Records excerpted from a collection
^^^^
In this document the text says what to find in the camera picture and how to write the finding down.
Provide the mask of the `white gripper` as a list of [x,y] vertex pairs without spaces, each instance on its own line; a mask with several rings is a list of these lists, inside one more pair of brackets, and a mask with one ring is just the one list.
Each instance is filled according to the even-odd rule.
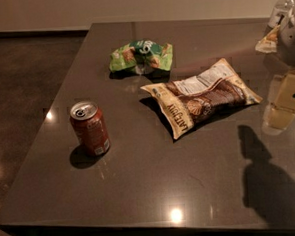
[[[295,67],[295,5],[280,24],[277,49],[280,59]],[[267,126],[278,131],[287,129],[295,119],[295,68],[283,76],[273,76],[268,98]]]

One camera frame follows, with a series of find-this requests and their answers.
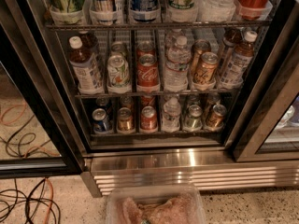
^^^^
• _ACTION ITEM_: Since the pictures are not wanted, write out the rest of the data exactly as it reads.

• _ANSWER TO THIS PROBLEM_:
In this document the text says what to find in the camera picture and how to write the finding down.
Provide the mask of the `white gripper` as a list of [x,y] vertex pairs without spaces, each instance on its own line; a mask with several rings is a list of these lists, inside one more pair of brackets, and a mask with one ring is just the one list.
Each instance is filled according to the even-odd rule.
[[[295,67],[295,5],[280,24],[277,49],[280,59]],[[267,126],[278,131],[287,129],[295,119],[295,68],[283,76],[273,76],[268,98]]]

One camera frame follows, with a series of find-this requests and their answers.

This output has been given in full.